Santa Claus doesn’t have to dodge potholes, battle rush-hour traffic, or stop for red lights. If only we could all drive flying sleighs, commuting might actually be a joy.
That’s not happening, of course. But there’s more to my holiday gift list than eight tiny reindeer. Here are three driving-related wishes, all far more grounded, that I’d love to see come true.
I’ll never understand drivers who don’t signal before turning: all it takes is a flick of the wrist. It’s about the easiest motion in the world, short of the car actually signaling by itself.
Hey, there’s a thought.
Your car’s GPS navigation system warns you of upcoming turns. How hard would it be for the GPS system to also message your vehicle’s computer to click on a turn signal?
I posed the question to Jim Buczkowski, director of research and advanced engineering at Ford Motor Co.
“The ability to do that is very feasible,’’ he told me. “The only hiccup would be if you don’t follow the route.’’
To automate signaling, your car’s navigation system would need to be wired to the vehicle’s body control module, which coordinates several car functions, including lighting, Buczkowski said.

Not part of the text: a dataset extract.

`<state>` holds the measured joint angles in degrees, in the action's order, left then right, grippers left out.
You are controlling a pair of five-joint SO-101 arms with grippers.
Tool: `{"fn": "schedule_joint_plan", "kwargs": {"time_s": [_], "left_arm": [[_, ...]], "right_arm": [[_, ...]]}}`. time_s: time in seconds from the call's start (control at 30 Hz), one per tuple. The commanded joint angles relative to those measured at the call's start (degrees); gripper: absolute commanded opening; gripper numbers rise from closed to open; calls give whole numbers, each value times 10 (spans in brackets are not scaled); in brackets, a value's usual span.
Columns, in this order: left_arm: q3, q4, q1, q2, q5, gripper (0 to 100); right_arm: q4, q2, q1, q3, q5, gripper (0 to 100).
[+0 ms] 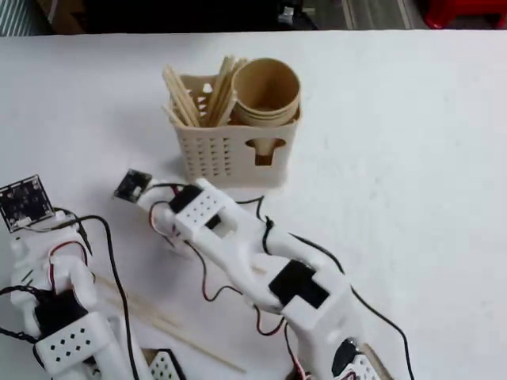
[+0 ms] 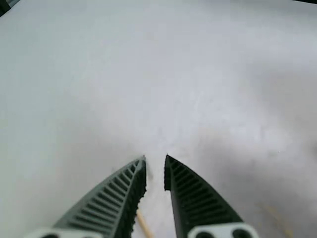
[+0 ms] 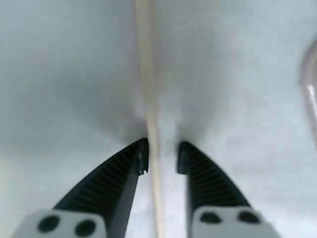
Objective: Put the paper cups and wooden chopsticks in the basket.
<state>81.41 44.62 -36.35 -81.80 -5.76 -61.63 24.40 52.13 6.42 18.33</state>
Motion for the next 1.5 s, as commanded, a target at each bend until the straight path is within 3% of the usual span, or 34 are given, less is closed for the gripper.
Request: {"fn": "schedule_joint_plan", "kwargs": {"time_s": [0.0,0.3,0.57,0.73,0.83,0.93,1.1,1.27,1.47], "left_arm": [[-3,-13,0,-8,3,80],[-3,-13,0,-8,3,80],[-6,-12,3,-8,3,80],[-32,-11,39,-5,-40,76],[-84,31,43,-4,-55,76],[-151,98,59,-4,-94,76],[-233,208,124,-4,-224,76],[-241,292,168,-4,-360,85],[-238,367,167,-3,-470,212]], "right_arm": [[-8,8,0,-9,8,26],[-45,-80,-2,38,3,18],[-48,-327,-79,174,2,18],[-24,-491,-114,276,1,18],[-22,-563,-135,328,-40,18],[-14,-607,-173,363,-71,18],[65,-636,-237,428,-76,18],[112,-639,-251,462,-76,18],[116,-635,-252,463,-76,18]]}}
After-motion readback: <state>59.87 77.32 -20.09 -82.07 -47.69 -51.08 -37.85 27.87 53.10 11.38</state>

Additional engineering would be required to make it compatible with a third-party GPS system, such as Garmin or TomTom. But with enough effort, that could be done, he said.
What’s more, it might be possible to automate signaling even when you aren’t using a GPS system.
A number of new cars are equipped with technology that senses when a driver starts to accidentally veer out of a marked travel lane. The car then reacts by audibly warning the driver to straighten the wheel.
That same system could be reconfigured to sense when a driver is deliberately sliding into an adjacent lane, Buczkowski said, and automatically turn on a directional signal.
The signal would probably come on too late to forewarn drivers in the lane next to your car, but it could help others on the road if you were sliding over multiple lanes to get to an exit ramp.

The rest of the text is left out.